Updated: Apr 3,2018 9:15 AM

China is busy upgrading outdated rail systems and building new rail lines around the world. In Malaysia, a Chinese company is assembling trains to run on new or improved rail lines, providing jobs and boosting business in the process.

From Mombasa in East Africa to Malaysia in Southeast Asia, China is transforming transport in East Africa, financing and building several multibillion-dollar rail lines, including the Mombasa-Nairobi railway in Kenya, which will later link to Uganda, and a line from Addis Ababa to Djibouti.

Southeast Asia is another region where State-owned Chinese rail companies are deeply involved. China worked on a rail link from China’s south through Laos and on to Bangkok, and is building a high-speed rail line in Indonesia.

But China’s involvement is greatest in Malaysia. Malaysia is building a new mass rapid transit system, electrifying and double tracking the main north-south rail line, and building a new rail line from the big ports on the country’s east coast, through the capital to the underdeveloped east coast.

China is involved in many of those projects, including financing and leading construction of the $14 billion East Coast Rail Link.

China Railway Rollingstock Corp (CRRC) has been assembling hundreds of train sets for Malaysia’s suburban rail, light rail and long distance electric train systems.

“Malaysia is not strong in railway equipment production.
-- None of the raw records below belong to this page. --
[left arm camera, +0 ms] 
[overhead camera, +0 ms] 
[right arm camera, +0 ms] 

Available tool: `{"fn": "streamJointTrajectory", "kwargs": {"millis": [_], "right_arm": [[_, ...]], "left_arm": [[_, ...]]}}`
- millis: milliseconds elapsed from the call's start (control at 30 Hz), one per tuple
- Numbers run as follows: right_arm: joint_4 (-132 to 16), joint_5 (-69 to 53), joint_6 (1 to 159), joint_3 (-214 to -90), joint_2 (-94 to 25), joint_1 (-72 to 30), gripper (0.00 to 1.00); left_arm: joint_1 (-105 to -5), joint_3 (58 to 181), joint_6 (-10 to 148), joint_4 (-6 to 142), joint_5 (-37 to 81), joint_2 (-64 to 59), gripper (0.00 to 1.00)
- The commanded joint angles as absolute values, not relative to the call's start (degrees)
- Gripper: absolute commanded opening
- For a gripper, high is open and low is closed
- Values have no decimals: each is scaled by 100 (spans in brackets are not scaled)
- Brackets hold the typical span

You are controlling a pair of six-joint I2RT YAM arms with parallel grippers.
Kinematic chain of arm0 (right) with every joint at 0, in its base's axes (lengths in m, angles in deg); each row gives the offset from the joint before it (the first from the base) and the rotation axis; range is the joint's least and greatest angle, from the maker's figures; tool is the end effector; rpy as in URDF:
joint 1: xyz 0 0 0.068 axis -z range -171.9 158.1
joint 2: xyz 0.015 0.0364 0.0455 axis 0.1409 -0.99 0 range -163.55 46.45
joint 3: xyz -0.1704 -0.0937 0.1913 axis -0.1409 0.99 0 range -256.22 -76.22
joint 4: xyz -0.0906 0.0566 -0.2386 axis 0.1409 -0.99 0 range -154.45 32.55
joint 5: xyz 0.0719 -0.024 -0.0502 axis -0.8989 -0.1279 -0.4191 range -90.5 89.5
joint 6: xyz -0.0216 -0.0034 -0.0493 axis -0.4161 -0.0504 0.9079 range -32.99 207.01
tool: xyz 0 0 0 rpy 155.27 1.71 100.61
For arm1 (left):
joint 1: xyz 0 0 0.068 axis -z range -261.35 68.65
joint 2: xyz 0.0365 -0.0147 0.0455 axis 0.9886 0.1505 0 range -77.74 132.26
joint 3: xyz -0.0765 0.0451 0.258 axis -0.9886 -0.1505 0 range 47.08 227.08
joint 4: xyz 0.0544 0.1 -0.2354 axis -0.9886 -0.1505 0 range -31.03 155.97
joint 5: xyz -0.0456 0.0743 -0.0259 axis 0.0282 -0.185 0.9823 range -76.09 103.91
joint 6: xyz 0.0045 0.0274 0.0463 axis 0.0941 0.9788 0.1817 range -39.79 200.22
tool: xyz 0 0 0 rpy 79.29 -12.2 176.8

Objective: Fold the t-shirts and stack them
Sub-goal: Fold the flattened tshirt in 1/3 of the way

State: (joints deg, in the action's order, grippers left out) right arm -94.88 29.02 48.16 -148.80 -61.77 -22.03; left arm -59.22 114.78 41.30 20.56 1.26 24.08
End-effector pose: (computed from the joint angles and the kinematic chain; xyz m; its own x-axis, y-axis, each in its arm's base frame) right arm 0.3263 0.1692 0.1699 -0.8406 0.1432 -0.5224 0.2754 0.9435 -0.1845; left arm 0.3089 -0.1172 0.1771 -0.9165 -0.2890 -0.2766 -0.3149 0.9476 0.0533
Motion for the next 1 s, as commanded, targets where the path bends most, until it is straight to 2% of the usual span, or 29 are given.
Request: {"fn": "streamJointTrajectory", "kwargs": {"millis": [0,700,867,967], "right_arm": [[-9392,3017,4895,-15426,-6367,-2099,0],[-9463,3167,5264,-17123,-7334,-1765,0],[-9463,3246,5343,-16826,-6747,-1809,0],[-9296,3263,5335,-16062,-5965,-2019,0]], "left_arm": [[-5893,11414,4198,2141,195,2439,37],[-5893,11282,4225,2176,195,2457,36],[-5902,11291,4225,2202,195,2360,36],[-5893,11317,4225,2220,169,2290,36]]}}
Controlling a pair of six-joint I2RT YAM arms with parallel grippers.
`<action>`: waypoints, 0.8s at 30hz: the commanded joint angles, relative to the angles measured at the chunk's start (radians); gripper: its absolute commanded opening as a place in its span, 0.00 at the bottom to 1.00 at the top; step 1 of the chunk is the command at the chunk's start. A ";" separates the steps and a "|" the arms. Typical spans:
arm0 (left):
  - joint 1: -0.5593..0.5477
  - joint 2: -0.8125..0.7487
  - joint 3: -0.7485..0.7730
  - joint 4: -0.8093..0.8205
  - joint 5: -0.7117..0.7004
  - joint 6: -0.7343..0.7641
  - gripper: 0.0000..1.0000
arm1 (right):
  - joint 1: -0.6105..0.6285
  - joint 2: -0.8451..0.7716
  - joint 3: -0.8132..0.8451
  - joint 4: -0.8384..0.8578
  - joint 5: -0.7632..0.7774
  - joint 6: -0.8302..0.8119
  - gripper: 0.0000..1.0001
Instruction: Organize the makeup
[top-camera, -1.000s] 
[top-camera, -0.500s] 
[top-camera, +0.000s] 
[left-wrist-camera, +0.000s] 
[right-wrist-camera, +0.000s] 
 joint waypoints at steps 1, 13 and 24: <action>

So entering Malaysia’s market, we bring new opportunities for Malaysia in this field,” said Jiang Zhengguang, general manager of CRRC.
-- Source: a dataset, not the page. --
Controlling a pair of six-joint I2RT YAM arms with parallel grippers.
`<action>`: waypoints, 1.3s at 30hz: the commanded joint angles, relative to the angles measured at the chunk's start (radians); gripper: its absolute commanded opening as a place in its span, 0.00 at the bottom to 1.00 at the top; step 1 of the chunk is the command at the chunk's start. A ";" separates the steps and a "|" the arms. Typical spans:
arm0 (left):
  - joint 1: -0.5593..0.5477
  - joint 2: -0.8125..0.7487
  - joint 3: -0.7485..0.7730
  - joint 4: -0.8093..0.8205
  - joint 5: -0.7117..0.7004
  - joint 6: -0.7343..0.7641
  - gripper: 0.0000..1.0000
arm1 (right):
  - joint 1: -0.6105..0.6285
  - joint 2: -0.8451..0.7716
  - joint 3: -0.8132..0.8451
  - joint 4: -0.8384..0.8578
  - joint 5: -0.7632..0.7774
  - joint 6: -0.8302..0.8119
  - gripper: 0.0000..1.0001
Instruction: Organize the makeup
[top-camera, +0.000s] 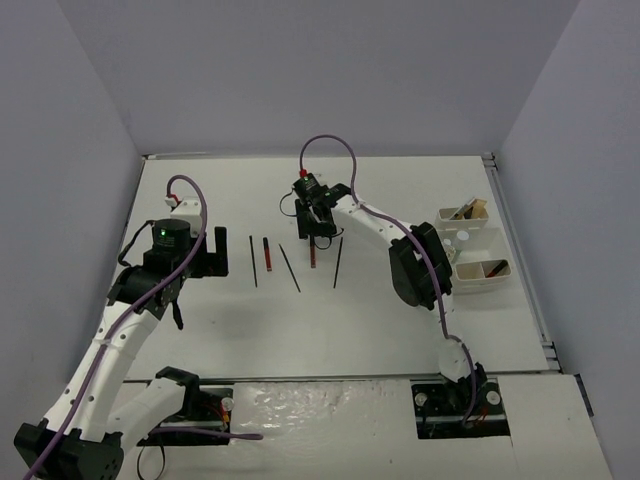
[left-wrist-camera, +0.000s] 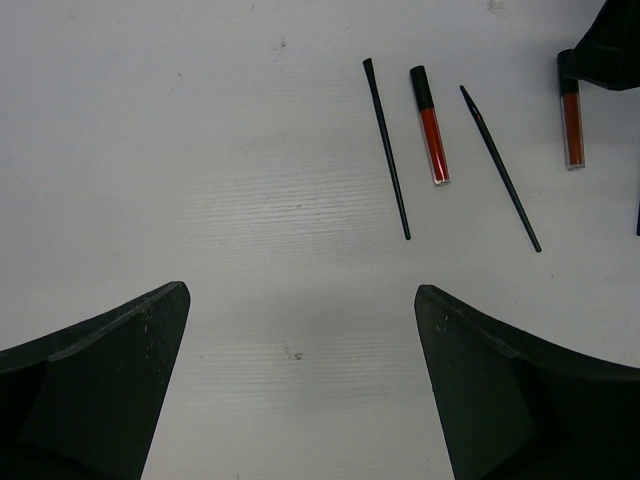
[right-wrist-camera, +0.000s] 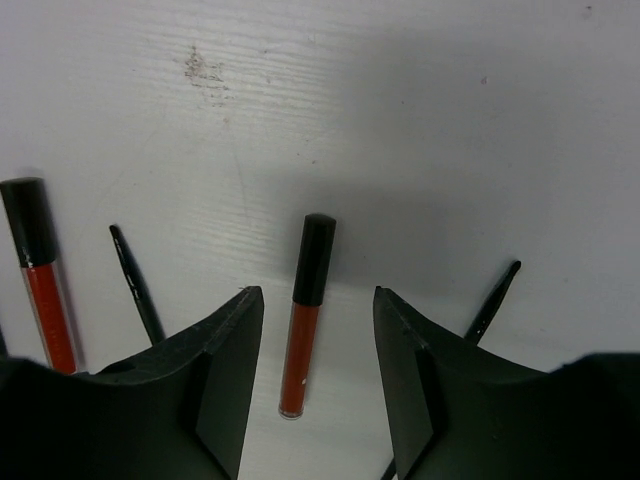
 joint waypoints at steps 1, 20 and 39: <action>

CRRC hopes to start assembling trains for the whole Association of Southeast Asian Nations (ASEAN) region at its Malaysian base. But the undoubted prize for which China will compete with Japan, South Korea and European countries is the planned 350 km, $15 billion high-speed rail link between Kuala Lumpur and Singapore.

There will be stiff competition. But experts say that China is playing a leading role in Malaysia and ASEAN’s rail upgrading drive.